Before sharing any details about his own life, Noah introduces and describes the dominant tribes of South Africa to lay the groundwork for understanding his country’s history and how it shapes the present. When he describes the characteristics of the Xhosa people and contrasts them with those of the Zulu people, he also sets the stage for subsequent discussions of his family members: his mother, Patricia, and her husband, Abel (who will later be introduced). This expository information confirms that Patricia is fully Xhosa and sheds light on why her relationship with Abel, who is Zulu, is such a tumultuous one.

This primer on South African history, which Noah will continue to intersperse amongst his personal stories, is important for understanding the political and cultural climate that prevailed during his childhood. Noah includes this discussion of history not just as a framework in which to place his life story, but because he wants to outline the complexities of South Africa for his readers. The Europeans who invaded South Africa did not seek to understand its people, class structure, traditions, languages, or geography. Noah takes pains to ensure that the reader has the tools to comprehend these issues, which also allows for better understanding of his story.

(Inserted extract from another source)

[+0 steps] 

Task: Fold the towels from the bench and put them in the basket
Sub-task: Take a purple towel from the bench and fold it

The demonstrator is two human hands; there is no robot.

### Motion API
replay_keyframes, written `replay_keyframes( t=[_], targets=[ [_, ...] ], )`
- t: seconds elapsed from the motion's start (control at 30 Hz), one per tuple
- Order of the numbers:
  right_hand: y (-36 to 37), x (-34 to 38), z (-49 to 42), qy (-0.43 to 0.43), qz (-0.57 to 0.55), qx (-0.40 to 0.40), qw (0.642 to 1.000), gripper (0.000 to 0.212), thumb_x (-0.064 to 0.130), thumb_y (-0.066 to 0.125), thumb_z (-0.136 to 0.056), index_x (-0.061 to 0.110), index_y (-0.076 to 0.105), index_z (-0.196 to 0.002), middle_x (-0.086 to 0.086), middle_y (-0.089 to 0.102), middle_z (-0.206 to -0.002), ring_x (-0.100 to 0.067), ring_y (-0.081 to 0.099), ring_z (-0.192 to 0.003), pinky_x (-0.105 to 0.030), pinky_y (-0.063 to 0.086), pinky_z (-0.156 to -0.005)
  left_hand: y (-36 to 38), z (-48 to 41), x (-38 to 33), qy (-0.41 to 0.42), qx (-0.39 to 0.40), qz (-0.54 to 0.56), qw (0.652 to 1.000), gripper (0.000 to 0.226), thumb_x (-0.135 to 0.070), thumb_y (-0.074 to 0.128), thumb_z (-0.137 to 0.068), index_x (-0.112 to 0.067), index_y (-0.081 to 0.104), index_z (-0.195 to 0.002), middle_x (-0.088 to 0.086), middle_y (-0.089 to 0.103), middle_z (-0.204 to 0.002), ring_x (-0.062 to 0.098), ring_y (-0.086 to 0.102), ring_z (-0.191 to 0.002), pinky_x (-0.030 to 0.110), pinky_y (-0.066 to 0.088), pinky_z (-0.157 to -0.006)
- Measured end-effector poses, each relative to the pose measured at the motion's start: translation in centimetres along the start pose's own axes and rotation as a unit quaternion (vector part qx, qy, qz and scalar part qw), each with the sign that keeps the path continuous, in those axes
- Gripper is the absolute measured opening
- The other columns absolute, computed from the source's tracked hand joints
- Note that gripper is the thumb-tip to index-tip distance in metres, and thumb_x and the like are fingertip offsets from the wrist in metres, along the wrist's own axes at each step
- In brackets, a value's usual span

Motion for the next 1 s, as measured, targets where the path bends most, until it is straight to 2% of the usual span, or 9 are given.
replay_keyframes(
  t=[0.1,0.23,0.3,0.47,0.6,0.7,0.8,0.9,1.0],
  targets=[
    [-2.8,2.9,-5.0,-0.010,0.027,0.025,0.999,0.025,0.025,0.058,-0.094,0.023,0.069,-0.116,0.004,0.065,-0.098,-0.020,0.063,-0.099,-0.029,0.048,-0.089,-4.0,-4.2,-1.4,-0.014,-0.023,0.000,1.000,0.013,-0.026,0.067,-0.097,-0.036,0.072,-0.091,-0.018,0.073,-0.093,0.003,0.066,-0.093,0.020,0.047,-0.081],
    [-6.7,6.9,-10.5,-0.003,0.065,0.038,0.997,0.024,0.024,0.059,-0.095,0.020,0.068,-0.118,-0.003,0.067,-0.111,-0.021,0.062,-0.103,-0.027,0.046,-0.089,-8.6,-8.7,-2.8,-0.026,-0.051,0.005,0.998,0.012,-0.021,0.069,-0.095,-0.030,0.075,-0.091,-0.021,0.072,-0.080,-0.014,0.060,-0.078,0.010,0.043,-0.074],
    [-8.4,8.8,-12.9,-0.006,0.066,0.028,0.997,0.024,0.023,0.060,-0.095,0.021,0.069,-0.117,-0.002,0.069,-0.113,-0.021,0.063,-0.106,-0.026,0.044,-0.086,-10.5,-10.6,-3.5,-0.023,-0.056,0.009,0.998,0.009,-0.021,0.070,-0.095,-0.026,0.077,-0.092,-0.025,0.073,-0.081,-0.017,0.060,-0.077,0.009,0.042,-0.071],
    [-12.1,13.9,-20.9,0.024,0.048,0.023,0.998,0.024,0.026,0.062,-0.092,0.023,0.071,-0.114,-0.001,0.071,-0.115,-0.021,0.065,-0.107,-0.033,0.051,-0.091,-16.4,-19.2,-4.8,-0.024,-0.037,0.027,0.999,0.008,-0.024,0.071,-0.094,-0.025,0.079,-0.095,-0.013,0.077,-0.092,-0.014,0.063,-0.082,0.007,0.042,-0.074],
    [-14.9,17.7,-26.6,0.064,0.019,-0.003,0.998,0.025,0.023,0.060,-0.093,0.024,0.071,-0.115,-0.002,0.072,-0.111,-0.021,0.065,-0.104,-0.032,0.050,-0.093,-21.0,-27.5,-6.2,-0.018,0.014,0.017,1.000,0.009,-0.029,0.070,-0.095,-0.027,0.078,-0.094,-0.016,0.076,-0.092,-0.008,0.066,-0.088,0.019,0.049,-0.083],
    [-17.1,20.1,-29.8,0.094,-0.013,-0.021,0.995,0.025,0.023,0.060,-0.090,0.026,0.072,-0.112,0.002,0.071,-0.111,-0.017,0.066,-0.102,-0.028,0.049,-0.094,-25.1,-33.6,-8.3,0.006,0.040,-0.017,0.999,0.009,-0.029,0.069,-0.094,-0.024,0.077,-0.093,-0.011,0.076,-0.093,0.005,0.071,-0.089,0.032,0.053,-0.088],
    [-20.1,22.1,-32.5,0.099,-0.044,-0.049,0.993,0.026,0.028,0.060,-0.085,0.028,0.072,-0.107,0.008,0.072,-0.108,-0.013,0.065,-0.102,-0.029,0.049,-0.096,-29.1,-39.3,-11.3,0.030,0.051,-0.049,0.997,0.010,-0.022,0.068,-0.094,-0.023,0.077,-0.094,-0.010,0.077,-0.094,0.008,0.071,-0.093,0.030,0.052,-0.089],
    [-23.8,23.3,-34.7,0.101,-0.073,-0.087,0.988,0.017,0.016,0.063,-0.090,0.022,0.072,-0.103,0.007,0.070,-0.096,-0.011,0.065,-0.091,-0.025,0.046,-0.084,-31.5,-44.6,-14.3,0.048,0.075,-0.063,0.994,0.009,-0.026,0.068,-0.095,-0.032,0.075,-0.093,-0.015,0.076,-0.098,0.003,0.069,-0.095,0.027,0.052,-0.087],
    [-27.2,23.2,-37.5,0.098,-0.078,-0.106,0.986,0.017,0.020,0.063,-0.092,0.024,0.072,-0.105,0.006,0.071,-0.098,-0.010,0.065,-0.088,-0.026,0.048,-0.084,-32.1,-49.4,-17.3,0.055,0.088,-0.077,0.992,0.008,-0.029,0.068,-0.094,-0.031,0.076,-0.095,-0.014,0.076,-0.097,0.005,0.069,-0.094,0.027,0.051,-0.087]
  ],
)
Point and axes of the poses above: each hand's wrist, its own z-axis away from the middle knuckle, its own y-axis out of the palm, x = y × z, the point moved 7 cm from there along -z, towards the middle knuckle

Noah juxtaposes his mother’s devoutness with his own pragmatic relationship with God, giving necessary information about his birthplace via a personal anecdote. When the Europeans sought to remake South Africa according to their own vision, they used Christianity as a primary means of reshaping its people. Patricia’s Christian faith is as much a part of who she is as her Xhosa heritage, though the former was imposed on her people by the government. Young Trevor points out that if it weren’t for the church, his family would not have been in such a dangerous situation in the first place. This proclamation highlights his critical thinking and foreshadows the businessman that he will become as a young man.

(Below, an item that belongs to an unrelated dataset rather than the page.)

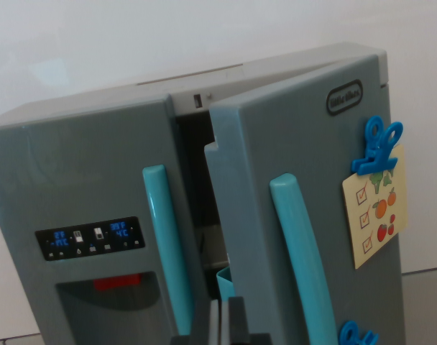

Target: Close fridge door

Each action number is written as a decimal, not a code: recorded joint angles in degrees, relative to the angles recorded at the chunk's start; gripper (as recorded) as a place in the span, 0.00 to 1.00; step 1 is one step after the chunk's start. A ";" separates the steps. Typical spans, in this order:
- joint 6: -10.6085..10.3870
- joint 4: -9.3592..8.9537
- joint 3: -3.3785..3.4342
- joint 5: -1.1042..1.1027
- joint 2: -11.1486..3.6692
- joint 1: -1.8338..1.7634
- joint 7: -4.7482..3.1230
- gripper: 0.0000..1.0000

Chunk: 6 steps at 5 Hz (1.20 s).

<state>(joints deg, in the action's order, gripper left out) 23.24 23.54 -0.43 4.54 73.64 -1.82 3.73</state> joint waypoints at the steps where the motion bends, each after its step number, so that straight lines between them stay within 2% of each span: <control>1: 0.00 0.00 0.00 0.00 -0.07 0.00 0.00 1.00; 2: 0.00 0.00 0.00 0.00 -0.07 0.00 0.00 1.00; 3: 0.00 0.00 -0.45 0.00 -1.35 0.01 0.00 1.00; 4: 0.00 0.00 -0.45 0.00 -1.35 0.01 0.00 1.00; 5: 0.00 0.01 -1.39 0.00 -3.76 0.02 0.00 1.00; 6: 0.00 0.01 -1.39 0.00 -3.76 0.02 0.00 1.00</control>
<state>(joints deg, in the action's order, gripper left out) 23.24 23.55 -1.82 4.54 69.88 -1.80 3.73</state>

Patricia looks to her faith for direction in every aspect of her life, but it is evident that she is not likewise beholden to the laws limiting South Africans. When she decides that she wants a child, she brings to the task the same perseverance and ability to circumvent the law that she used to achieve her professional goals. She knows the risk involved with having a mixed-race child, but nonetheless persuades a Swiss man to give her one. Her pregnancy is the result of deliberate planning and is a testament to her resolve and powers of persuasion. Ironically, the same level of devotion Patricia applies to the divine is seen in her devotion to navigating and evading human laws.

Noah describes how the Afrikaners removed people from their native lands as one way of oppressing them and frames Patricia’s choice to remain in her country at all costs as an act of defiance as bold as her decision to have a racially mixed child. Patricia takes Trevor to Soweto to visit her family because just as her family belongs to her, so does her country. There is no risk so great that it would push Patricia to consider leaving South Africa. Her homeland is as essential to her as the devotion she holds to her faith.